A JSON Schema describes required fields, types, enums, and ranges. Schema-level validation is what API gateways, form builders, and OpenAPI/Swagger toolchains rely on.

Frequently asked questions

Is my JSON sent to your servers?

No. The tool runs entirely in the browser using the native JSON.parse and JSON.stringify. Neither your input nor the formatted output is transmitted.

What’s the maximum size I can paste?

Limited only by your browser’s memory. Tens of megabytes work on a typical laptop; hundreds of megabytes may freeze the UI during parsing. For very large payloads, use a streaming parser (jq, simdjson, ijson) offline.

Can it format JSON embedded in another file?

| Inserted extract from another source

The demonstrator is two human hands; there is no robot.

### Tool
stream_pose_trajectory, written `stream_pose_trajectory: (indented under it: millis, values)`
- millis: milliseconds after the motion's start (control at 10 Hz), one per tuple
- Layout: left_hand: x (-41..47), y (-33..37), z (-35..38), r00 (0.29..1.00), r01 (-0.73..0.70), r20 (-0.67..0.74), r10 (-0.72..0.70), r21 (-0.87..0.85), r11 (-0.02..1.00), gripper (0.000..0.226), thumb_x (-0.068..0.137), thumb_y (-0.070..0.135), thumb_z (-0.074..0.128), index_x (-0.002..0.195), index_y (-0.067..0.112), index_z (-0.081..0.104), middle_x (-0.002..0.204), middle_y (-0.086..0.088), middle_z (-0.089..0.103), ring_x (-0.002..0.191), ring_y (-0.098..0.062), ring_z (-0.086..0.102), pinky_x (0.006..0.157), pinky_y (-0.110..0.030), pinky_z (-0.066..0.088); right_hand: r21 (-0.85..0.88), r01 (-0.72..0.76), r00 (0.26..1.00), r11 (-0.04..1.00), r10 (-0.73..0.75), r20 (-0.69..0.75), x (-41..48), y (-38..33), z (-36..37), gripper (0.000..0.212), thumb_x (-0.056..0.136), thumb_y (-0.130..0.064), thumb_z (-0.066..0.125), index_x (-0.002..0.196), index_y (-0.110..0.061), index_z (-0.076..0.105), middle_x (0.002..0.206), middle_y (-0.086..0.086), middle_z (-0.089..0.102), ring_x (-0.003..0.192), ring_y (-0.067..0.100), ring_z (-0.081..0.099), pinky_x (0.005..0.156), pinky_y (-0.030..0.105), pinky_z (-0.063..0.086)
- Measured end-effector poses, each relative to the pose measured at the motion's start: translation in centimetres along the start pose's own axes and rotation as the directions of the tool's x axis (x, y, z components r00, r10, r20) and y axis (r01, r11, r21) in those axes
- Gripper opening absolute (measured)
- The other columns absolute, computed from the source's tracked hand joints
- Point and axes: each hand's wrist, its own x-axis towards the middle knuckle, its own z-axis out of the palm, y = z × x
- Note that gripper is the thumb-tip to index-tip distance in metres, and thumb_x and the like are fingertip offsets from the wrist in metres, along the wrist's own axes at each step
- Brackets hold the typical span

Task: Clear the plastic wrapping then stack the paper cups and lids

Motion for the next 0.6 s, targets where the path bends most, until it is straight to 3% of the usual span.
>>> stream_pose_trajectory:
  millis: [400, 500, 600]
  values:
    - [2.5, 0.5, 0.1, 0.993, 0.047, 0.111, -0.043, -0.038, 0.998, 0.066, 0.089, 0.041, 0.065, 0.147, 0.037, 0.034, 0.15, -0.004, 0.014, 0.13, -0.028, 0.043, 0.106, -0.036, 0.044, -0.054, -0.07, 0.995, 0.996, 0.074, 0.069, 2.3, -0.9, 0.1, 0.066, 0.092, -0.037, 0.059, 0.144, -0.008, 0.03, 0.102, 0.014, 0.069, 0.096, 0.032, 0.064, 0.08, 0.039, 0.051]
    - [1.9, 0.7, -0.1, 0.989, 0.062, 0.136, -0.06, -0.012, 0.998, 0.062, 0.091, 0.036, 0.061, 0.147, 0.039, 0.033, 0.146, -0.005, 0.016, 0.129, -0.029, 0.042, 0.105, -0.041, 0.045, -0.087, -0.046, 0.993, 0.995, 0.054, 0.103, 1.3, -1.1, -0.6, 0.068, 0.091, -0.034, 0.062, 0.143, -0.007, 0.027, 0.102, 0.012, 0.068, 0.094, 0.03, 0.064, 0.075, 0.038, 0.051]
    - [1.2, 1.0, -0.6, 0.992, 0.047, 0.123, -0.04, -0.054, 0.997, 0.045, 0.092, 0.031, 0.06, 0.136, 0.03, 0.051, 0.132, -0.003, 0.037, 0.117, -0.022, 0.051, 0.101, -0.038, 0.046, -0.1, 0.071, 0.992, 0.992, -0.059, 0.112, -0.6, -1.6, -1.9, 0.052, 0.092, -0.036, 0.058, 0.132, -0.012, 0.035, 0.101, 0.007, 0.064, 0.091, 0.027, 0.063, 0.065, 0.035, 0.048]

No — this tool expects standalone JSON. If you have JSON inside a JavaScript file or a log line, extract it first (copy between the outermost { or [ and its matching closer).

Why does my file work in Chrome but not in this tool?

Chrome’s DevTools sometimes display invalid JSON as if it were valid (for example, stripping comments or trailing commas for readability). If this tool flags an error, a strict parser on the server will also flag it — the tool is giving you the more useful answer.

How do I fix “Unexpected token” errors?

Check the line and column shown. Most of the time the problem is earlier than you’d expect: a missing comma on a previous line, a stray trailing comma inside an object, or an unescaped quote inside a string. Working backwards from the reported position usually finds the cause within a few lines.

Privacy note

Formatting, validation, and minification happen entirely in your browser. JSON you paste here never leaves your device — safe for API responses, config files, and payloads containing personal data.